[Sussex] A funny thing happened on the way to the Net

Paul Graydon paul at paulgraydon.co.uk
Thu Dec 15 18:14:31 UTC 2005


> In this morning's surfing I read an article [1] that puts 
> Debian a strong second and Fedora third as the Linux distros 
> used on Web Hosting systems.  Red Hat was first - no surprise 
> there. But isn't it nice to see that Debian, a community run 
> project with no company behind it, placed so highly?
> 
> What surprised me the most was Gentoo's showing.  Now before 
> you hit the reply button and cause me to put on my asbestos 
> suit (please don't, it's just back from the cleaners after 
> having the last set of burn marks removed) I'm not getting at 
> Gentoo.  Gentoo is a distro that I think as targeted at 
> developers, or people who want access to (or close to) the 
> cutting edge.

Gentoo is far from cutting edge.  Heck, they've only just unmasked GCC
3.4!  Whilst it definitely keeps up to date and the masked packages are
generally bleeding edge, I've found their testing methodology to be
fairly in depth and reliable.  I've yet to have a stable package do
anything but what it says it'll do on the box, nor crash any other
application.
Whilst installing Gentoo is a bit of a slog in comparison to some out of
the box installs (a day or two in my experience compared with about an
hour to do a RHES4 install) I've found its approach to be refreshing.
Emerge is a tool I'd hate to be without, no arseing about with circular
dependancies with RPM files or the hassle of manually downloading the
source for each program and installing it one by one.  Single command
and away it goes.  I'd use Debian and apt-get but I do prefer to be able
to have more up to date hardware in my boxes and not have to jump
through several dozen hoops just to get it to work.
One of the most refreshing things for me about Gentoo is that everything
is exactly where it should be.  No random moving of, say, config files
from their programmer documented locations,  I can go to any *nix HOW-TO
and be about 99% confident that the files it tells me to edit will be
exactly where they're supposed to be.  That's something that can't be
said for RedHat, Suse, or even Slackware (another Distro I like)

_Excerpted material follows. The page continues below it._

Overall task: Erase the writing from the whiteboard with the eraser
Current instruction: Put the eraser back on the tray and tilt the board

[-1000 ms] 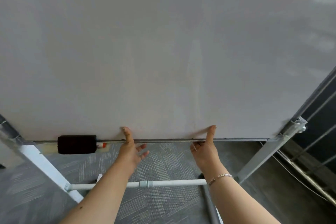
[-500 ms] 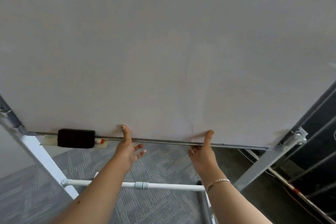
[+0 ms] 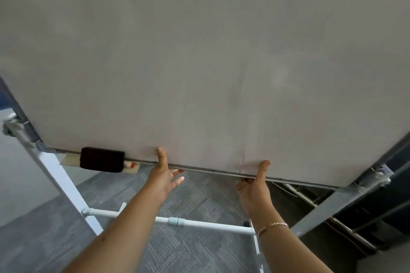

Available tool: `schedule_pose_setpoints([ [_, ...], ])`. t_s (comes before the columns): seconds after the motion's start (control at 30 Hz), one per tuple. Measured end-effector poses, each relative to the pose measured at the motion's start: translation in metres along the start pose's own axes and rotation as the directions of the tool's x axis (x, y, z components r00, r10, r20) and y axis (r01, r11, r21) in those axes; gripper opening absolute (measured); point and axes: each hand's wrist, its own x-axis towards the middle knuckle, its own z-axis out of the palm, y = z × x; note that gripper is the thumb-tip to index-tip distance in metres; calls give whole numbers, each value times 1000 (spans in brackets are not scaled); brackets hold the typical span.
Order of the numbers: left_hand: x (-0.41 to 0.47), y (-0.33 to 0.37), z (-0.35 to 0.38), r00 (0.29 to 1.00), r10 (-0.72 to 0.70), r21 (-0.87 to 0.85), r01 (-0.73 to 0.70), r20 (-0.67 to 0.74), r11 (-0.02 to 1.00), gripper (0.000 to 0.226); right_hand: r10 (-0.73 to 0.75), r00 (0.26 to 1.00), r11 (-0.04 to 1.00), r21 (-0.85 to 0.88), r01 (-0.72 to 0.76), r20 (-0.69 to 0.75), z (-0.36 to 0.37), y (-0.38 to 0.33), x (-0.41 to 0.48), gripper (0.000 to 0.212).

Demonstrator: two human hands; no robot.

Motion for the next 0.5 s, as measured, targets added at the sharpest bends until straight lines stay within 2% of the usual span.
schedule_pose_setpoints([
  [0.1, 22, 2, 36, 996, -60, -4, 60, 60, 998, 83, -21, 997, 997, 69, 26, -74, -5, -18, 24, 91],
  [0.17, 40, 3, 57, 993, -67, -3, 68, 94, 998, 91, -48, 994, 994, 95, 58, -99, -8, -30, 40, 88],
  [0.23, 58, 5, 76, 988, -65, 15, 63, 139, 998, 109, -77, 990, 989, 116, 91, -120, -10, -41, 54, 83],
  [0.3, 78, 9, 97, 976, -89, 55, 80, 198, 995, 114, -100, 983, 980, 155, 124, -153, -10, -53, 67, 78],
  [0.43, 108, 15, 137, 952, -139, 114, 112, 274, 987, 93, -117, 961, 961, 215, 173, -250, -10, -74, 92, 84],
  [0.5, 121, 17, 156, 932, -167, 161, 120, 323, 980, 95, -131, 950, 951, 236, 201, -283, -13, -82, 105, 86],
])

To be honest what surprises me most is that Fedora is that high in the
list.  Fedora is way more bleeding edge, and RedHat have stated quite
clearly they don't recommend it for use on important servers, and make
no guarantees about its stability or performance.  Heck, Fedora Core 4
is running GCC 4 which has a lot of quirks about it and is a lot
stricter about proper code writing.  That seems to  require a good
number of people to re-write their source code properly.  *shudder* I
didn't really get on with FC4 to be honest, but maybe that's just me.  I
got fed up of keep runing slocate any time I needed to edit a config
file!

> How does Red Hat see the competition?  Sure it has three 
> times the share of it's closest commercial rival.  But it is 
> Debian that is kicking at Red Hat's heals.  How does SuSE get 
> a bigger slice of the market when the two distros in front of 
> it are free?

OpenSUSE might encourage a little change on this front if things get
marketed well.  The problem is RH, Debian and Co all have a good weight
of experience and reputation behind them, along with being free.  Suse
is liked, but people still don't like that price point.
Novell in shifting all its Netware facilities over to Open Enterprise
Server (Suse with bells on) may succeed in boosting SUSE's popularity,
if nothing else than within the education environment that Novell still
has a good grip on.
 
> So what do the Debian and Fedora placements represent?  Are there 
> organisations that want a web server but don't want to (or 
> can't afford to) spend the extra money on support?  How many 
> of those systems represent organisations that don't think 
> that the services offered by RH, SuSE, and the like are worth 
> the price charged?

RH is a doddle to install.  My co-worker is 100% Microsoft.  Wouldn't
know what to do with a Linux box if it came up and hit him.  He managed
to install RedHat ES4 on a server without even looking at any
documentation.  A quick delve into the docs and he was able to setup the
ftp server, and set it so a user account uploaded via ftp to the apache
directory.  You can pretty much setup a RH box and never touch it again.
If you're brave and prepared to go a little deeper it doesn't take much
to find instructions out there on how to cron up2date to keep the box
automatically updated (personally I wouldn't do that myself).  Its
possibly the easiest install I've ever done.  I had a server up in my
office at 9 o'clock, and by 1 o'clock it was back down in the rack
having had a complete install done, and had all its packages updated.
The update part took longer than setting it up!